De nombreuses difficultés persistent encore

En ce qui concerne la production même, quatre problèmes semblent fondamentaux. Le premier concerne la difficulté de recensement des pisciculteurs, qui refusent de répondre aux questionnaires, lassés par le nombre d’enquêteurs qu’ils ont pu rencontrer et la non-concrétisation de leurs espérances. Un exemple significatif concerne l’inadéquation des formations vis-à-vis des besoins exprimés.

Le second touche à la difficulté d’accès aux financements, principale contrainte avancée par les pisciculteurs pour le développement de leur activité ou tout simplement pour le renouvellement du matériel de production (embarcations, filets, intrants, cages, etc.).

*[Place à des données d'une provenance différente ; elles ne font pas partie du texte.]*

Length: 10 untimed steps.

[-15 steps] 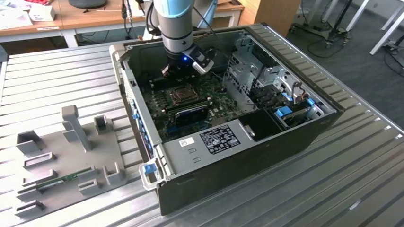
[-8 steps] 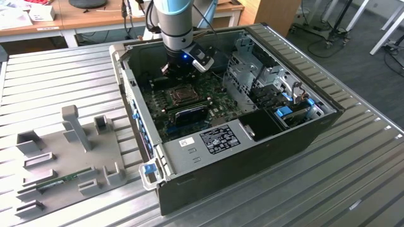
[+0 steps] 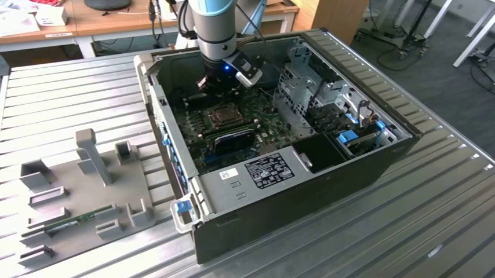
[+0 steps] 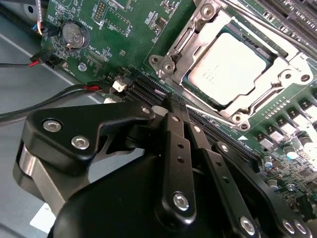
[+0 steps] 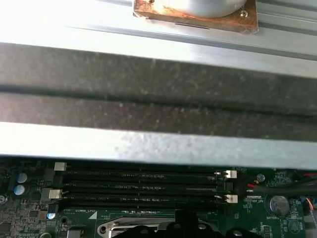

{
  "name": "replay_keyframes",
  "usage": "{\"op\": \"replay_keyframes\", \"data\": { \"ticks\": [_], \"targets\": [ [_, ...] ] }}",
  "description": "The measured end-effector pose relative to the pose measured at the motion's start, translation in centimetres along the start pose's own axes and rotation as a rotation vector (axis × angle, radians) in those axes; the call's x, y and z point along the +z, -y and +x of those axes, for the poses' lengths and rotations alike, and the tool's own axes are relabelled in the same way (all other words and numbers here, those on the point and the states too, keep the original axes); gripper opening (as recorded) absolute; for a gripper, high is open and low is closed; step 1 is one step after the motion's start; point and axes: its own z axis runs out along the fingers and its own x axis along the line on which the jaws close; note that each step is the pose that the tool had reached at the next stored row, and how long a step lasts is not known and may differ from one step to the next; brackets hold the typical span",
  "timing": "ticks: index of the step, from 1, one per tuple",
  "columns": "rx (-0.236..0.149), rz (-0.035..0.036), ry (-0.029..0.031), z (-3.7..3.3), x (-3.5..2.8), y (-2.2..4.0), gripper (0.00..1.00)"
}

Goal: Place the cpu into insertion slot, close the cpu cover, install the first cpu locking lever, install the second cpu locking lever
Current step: 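Install the first cpu locking lever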

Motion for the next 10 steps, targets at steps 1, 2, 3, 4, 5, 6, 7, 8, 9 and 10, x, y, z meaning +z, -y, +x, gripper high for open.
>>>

Dans ce cas, c’est l’inadéquation des produits proposés vis-à-vis de la demande qui est en cause, et non les taux d’intérêt.

La troisième contrainte évoquée est plutôt d’origine structurelle et concerne l’absence d’une structure faîtière capable d’organiser au mieux les interactions entre les différents acteurs de la filière. Bien que la plateforme VMST soit physiquement présente, il a été reproché au président de ne pas assumer totalement son rôle et de privilégier ses activités politiques. Ainsi, la réorganisation, voire la restructuration, de la plateforme a été désignée comme l’une des priorités. Des collèges émergent, notamment le Collège des producteurs privés d’alevins qui, à terme, auront un impact positif sur l’organisation de la filière.

Enfin, le dernier point sensible concerne la période de fermeture des pêches. Entre le 15 octobre et le 15 décembre, l’activité piscicole est censée être complètement arrêtée. Cependant, le manque à gagner est notable, et en l’absence d’autres activités, la réglementation n’est pas appliquée. Bien que des formations de sensibilisation aient été effectuées, les différents programmes actuellement en cours dans la région essayent de réfléchir à une alternative qui permettrait d’aider financièrement les acteurs de manière intelligente. Ainsi, il a été envisagé de réorienter temporairement les pêcheurs vers la concrétisation des objectifs du Plan régional de développement , notamment par la construction et la réhabilitation des infrastructures routières, nécessitant une haute intensité de main-d’oeuvre. Cependant, bien que l’idée puisse satisfaire toutes les parties engagées, le problème du financement, qui n’a pas été initialement prévu dans les plans de travail annuel, reste entier.